It’s been nine months since I cut my
Finger nearly to the bone, September
2022, the knife laying indifferently
On the counter as the blood gushed

Across the kitchen tiles, across
Everywhere, six stitches three hours
Later in the Jefferson County West
Virginia emergency room. I was alone

And I have remained mostly alone since,
Grown alone, six weeks later severing
The black sutures one by one,
The scar a bas-relief moon waxing

Pink upon my right index finger.
Understandably, no one especially cares
About a forty-eight year old man with
Six stitches in his finger. We all know

He’s going to be fine, eventually, applying
Neosporin to the weeping wound each night
After he brushes his teeth. Still, nine months
Seems like something, doesn’t it?

Holy. Delivering. My skin healed first
Then slowly the nerves, my fingertip
No longer a numb wooden nuisance
But one morning wholly sensitive

Once more. The body is programmed to
Heal! All of it! Someone once told me
It’s wrong to say that healing takes time;
Instead, it requires process. Intentional process.

Of course I’m no longer talking about my finger
Here—I’m sure you already guessed at that.
Nine months means a birthday.

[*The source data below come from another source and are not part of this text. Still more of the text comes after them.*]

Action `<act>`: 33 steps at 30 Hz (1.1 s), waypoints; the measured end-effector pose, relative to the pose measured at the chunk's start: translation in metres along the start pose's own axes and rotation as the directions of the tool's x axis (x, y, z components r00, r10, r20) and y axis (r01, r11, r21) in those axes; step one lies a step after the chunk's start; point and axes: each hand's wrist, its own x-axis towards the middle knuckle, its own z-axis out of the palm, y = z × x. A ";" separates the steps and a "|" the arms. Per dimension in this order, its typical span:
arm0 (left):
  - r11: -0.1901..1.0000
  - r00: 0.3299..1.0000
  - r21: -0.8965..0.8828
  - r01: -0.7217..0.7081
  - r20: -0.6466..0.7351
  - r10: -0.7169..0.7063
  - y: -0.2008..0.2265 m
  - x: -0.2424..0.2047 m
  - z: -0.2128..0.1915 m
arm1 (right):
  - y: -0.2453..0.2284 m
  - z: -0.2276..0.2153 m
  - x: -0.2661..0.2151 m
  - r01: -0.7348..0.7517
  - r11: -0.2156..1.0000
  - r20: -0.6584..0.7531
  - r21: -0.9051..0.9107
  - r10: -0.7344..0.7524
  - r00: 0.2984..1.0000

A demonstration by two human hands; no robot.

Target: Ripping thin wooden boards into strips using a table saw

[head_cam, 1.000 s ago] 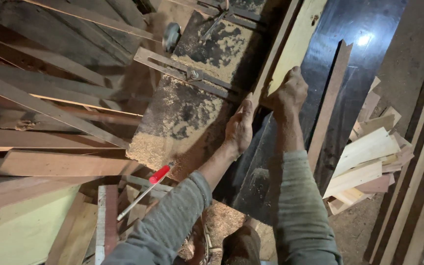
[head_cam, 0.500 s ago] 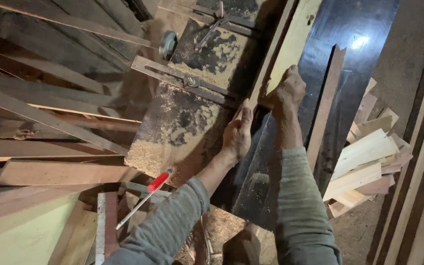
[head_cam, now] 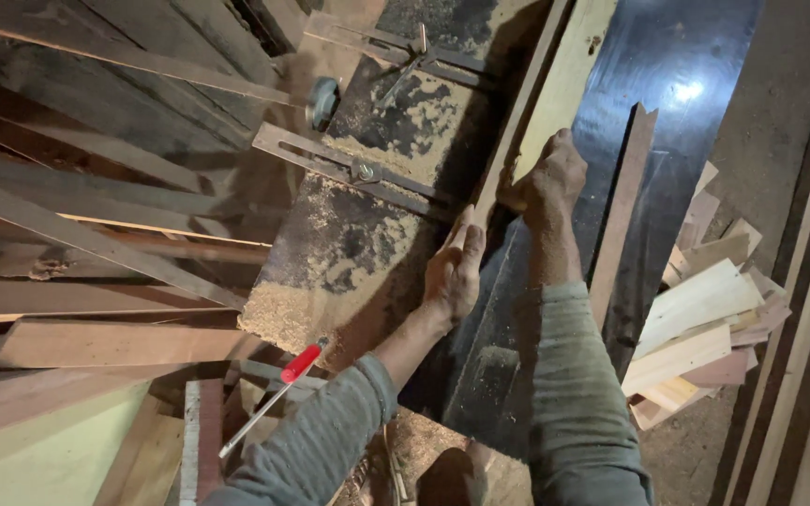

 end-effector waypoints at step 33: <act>0.994 0.994 0.082 -0.071 -0.081 0.078 0.027 -0.013 0.008 | -0.054 0.053 0.286 0.726 0.679 -0.094 -0.105 -0.734 0.673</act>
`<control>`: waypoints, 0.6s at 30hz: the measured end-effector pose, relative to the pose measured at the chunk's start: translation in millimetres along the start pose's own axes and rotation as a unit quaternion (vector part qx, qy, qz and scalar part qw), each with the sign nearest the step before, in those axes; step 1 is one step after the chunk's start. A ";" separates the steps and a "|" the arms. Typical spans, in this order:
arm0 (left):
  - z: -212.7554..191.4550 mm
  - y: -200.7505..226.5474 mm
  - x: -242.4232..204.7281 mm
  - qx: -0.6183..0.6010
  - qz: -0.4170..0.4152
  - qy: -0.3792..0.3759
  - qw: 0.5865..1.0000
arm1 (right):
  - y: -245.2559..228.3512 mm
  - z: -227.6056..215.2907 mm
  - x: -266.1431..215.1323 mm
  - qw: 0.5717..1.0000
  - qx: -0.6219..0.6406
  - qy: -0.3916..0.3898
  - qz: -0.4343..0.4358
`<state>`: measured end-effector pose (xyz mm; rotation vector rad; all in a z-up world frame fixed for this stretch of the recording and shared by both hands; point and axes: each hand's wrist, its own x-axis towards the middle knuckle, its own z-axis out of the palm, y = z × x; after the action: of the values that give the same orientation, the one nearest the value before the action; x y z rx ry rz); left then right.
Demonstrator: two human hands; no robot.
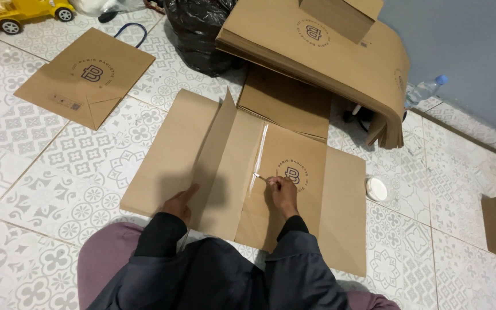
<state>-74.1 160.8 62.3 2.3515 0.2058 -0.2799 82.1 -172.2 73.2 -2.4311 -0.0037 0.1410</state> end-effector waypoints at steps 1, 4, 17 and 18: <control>-1.7 0.3 -0.8 0.001 0.001 -0.001 1.000 | -0.1 -0.1 -4.4 1.000 0.001 0.001 0.001; -1.9 3.5 -0.8 0.000 -0.007 -0.015 1.000 | 2.7 -5.2 -16.5 1.000 -0.010 -0.024 -0.003; -11.7 -0.8 3.5 0.025 -0.072 0.009 0.997 | 2.6 -46.7 -80.8 0.986 0.155 -0.004 0.058; -17.6 2.6 -3.1 0.008 -0.076 0.011 0.997 | 11.5 -54.4 -80.2 0.979 0.187 0.017 0.079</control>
<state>-74.0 171.1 77.1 2.3602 0.3962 -0.3309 7.6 -219.4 114.8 -2.0548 0.2143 0.1566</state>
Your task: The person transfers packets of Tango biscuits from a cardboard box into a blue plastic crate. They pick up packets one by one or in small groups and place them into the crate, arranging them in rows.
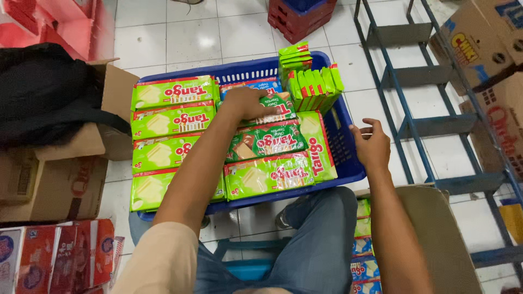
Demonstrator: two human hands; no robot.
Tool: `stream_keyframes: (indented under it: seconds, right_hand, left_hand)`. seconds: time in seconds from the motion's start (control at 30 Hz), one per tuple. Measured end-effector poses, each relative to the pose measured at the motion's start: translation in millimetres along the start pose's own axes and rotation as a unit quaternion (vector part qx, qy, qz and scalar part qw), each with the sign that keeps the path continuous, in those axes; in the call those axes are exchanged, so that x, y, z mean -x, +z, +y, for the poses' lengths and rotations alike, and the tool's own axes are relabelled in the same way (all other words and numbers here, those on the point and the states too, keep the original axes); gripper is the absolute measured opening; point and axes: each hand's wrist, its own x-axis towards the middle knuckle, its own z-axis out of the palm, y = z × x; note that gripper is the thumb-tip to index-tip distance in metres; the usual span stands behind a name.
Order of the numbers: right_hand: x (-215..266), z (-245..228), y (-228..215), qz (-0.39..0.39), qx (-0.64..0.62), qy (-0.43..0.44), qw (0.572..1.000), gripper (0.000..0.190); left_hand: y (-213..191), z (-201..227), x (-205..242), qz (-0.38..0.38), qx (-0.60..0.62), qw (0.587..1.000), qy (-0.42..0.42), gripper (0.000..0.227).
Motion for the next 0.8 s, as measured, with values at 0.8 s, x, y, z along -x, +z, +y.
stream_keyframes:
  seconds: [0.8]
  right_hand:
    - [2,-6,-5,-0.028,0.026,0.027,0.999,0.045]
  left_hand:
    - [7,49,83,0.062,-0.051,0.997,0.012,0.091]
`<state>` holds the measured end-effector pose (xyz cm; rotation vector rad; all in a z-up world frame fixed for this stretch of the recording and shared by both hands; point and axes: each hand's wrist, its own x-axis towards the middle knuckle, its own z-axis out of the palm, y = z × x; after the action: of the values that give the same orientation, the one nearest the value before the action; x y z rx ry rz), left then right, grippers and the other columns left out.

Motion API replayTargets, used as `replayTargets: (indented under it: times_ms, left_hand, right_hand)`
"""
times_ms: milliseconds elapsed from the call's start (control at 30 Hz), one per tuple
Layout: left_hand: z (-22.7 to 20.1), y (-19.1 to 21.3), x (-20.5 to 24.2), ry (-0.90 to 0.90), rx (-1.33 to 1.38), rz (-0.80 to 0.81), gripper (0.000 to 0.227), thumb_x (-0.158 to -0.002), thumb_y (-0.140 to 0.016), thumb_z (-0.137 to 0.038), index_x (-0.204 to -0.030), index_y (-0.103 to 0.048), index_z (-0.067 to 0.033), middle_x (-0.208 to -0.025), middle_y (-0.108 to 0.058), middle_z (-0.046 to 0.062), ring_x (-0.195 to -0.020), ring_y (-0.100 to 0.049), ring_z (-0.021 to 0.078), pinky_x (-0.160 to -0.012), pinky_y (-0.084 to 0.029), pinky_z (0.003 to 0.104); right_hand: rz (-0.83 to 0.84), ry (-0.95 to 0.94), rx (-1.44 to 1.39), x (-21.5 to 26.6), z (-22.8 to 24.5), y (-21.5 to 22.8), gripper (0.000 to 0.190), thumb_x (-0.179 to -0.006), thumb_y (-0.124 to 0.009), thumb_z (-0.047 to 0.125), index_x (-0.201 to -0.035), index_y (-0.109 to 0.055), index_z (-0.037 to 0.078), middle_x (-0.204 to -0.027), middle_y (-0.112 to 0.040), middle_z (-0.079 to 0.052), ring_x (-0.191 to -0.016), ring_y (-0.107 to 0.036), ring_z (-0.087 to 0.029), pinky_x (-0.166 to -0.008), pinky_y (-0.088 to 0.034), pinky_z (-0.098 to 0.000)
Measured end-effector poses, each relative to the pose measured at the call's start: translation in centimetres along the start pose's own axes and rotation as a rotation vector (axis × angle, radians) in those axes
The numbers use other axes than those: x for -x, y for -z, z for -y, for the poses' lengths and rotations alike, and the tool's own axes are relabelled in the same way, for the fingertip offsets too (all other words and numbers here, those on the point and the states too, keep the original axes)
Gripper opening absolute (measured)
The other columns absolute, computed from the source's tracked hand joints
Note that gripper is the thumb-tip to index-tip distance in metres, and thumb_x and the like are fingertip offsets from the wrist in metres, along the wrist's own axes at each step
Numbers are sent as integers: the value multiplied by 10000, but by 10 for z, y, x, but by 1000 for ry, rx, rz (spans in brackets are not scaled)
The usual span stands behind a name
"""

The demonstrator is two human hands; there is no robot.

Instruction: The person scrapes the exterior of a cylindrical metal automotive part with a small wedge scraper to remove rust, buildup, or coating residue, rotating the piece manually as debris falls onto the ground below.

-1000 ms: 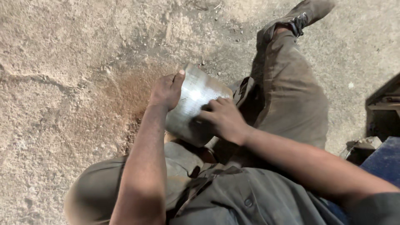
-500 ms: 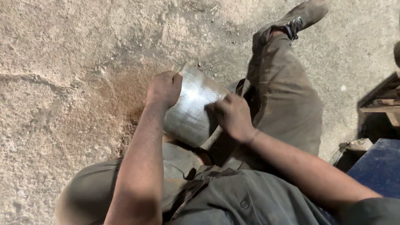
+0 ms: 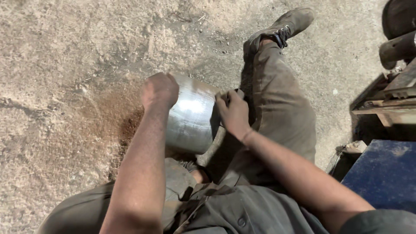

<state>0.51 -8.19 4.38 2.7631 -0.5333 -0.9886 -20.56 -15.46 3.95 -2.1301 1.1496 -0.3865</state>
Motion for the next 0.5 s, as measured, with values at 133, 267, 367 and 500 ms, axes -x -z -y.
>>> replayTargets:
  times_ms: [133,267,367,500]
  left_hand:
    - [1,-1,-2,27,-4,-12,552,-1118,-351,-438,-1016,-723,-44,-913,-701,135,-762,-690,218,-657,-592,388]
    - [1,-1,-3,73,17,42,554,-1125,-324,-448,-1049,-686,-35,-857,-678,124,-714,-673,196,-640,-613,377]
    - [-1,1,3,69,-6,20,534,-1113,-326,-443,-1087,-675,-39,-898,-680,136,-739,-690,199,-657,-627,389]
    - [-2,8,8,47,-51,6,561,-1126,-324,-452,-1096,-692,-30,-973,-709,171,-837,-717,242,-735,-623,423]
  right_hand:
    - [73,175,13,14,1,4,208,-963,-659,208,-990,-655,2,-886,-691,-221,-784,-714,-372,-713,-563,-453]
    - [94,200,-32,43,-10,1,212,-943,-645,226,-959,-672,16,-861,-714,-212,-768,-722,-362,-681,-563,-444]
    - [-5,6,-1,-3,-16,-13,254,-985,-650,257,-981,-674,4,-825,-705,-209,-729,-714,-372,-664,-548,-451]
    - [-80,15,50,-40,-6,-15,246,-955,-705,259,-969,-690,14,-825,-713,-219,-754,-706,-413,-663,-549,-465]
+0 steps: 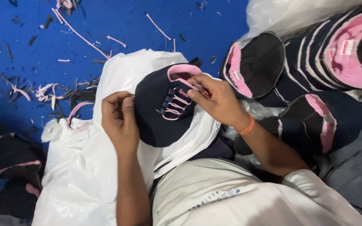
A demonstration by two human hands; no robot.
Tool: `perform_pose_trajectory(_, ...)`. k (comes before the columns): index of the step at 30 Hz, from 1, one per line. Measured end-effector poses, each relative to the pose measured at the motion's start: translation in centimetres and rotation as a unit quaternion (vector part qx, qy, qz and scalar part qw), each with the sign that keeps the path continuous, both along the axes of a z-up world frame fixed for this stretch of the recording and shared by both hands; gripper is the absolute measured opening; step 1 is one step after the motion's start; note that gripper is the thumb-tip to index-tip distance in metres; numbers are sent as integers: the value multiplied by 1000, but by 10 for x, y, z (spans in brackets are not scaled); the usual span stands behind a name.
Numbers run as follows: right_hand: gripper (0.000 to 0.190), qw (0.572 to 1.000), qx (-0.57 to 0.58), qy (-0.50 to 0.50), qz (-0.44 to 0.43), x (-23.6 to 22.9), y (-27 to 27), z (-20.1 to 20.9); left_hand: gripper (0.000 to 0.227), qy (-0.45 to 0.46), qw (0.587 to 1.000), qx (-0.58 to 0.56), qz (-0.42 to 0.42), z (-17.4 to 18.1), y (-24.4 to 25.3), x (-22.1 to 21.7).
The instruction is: The person trims excess pink fabric and threads from the inside of a black cap using scissors. They repeatedly pick up caps, cut the loose material, and place the finished items into a pile.
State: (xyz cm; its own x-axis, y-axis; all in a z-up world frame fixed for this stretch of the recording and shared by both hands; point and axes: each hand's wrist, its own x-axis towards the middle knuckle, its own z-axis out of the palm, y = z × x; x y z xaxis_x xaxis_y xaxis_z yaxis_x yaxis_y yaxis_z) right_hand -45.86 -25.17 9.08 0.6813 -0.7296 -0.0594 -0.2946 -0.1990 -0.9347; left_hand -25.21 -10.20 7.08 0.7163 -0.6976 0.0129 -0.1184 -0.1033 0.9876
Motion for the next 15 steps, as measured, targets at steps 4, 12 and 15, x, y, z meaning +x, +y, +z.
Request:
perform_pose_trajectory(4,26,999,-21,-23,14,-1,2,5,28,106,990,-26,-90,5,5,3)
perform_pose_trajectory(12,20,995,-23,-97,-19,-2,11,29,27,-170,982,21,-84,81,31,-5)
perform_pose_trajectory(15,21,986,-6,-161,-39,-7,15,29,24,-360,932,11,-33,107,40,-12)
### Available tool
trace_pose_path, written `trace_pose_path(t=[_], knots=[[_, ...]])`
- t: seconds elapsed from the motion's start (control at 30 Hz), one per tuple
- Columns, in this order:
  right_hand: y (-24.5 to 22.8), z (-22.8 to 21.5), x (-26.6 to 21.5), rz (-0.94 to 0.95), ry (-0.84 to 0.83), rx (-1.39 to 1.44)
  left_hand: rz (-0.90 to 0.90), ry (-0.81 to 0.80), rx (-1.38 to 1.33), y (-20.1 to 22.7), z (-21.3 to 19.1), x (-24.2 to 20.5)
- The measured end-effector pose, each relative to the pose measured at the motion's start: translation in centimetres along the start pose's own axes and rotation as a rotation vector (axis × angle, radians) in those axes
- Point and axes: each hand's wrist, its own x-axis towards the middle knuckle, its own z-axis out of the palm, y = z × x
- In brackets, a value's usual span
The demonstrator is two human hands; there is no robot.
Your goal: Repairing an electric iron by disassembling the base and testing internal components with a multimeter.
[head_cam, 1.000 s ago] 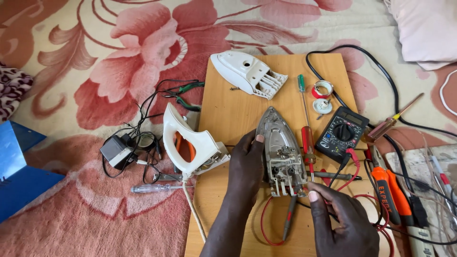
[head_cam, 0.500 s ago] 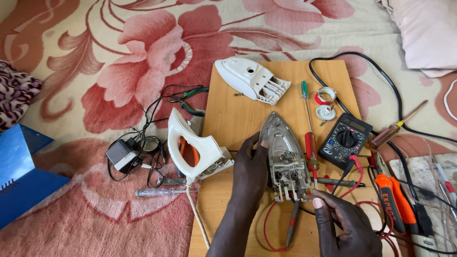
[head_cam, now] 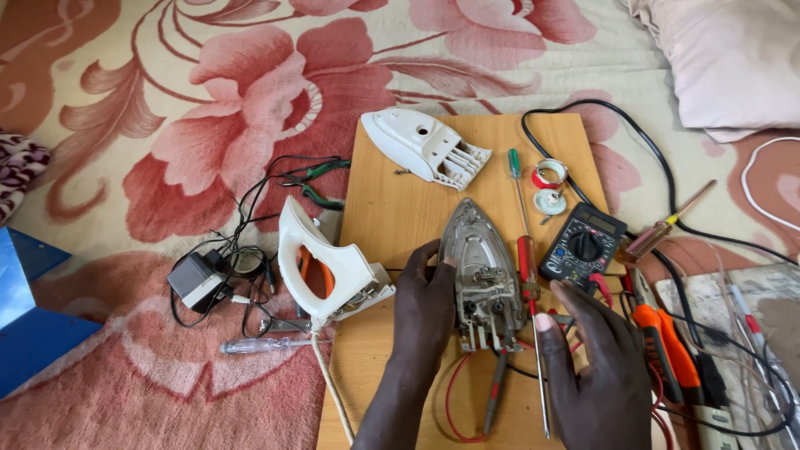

Well, happy
Birthday, scar! I was still finding blood far

Into November, behind the toaster where
It somehow splashed, and smeared across
The back of the oven towel rack. But enough
Of all that. I trace the thick scar, recalling

Pain that was once real but now no longer
Exists. How can this be? Perhaps I worked hard,
Worked really, really hard!—worked as though
Healing was the only thing that mattered,

Surrendering again and again until, intent on
The process, passionate, indefatigable, I awoke
In May to find the pain spontaneously dissolved,
Replaced by burgeoning spring outside my door.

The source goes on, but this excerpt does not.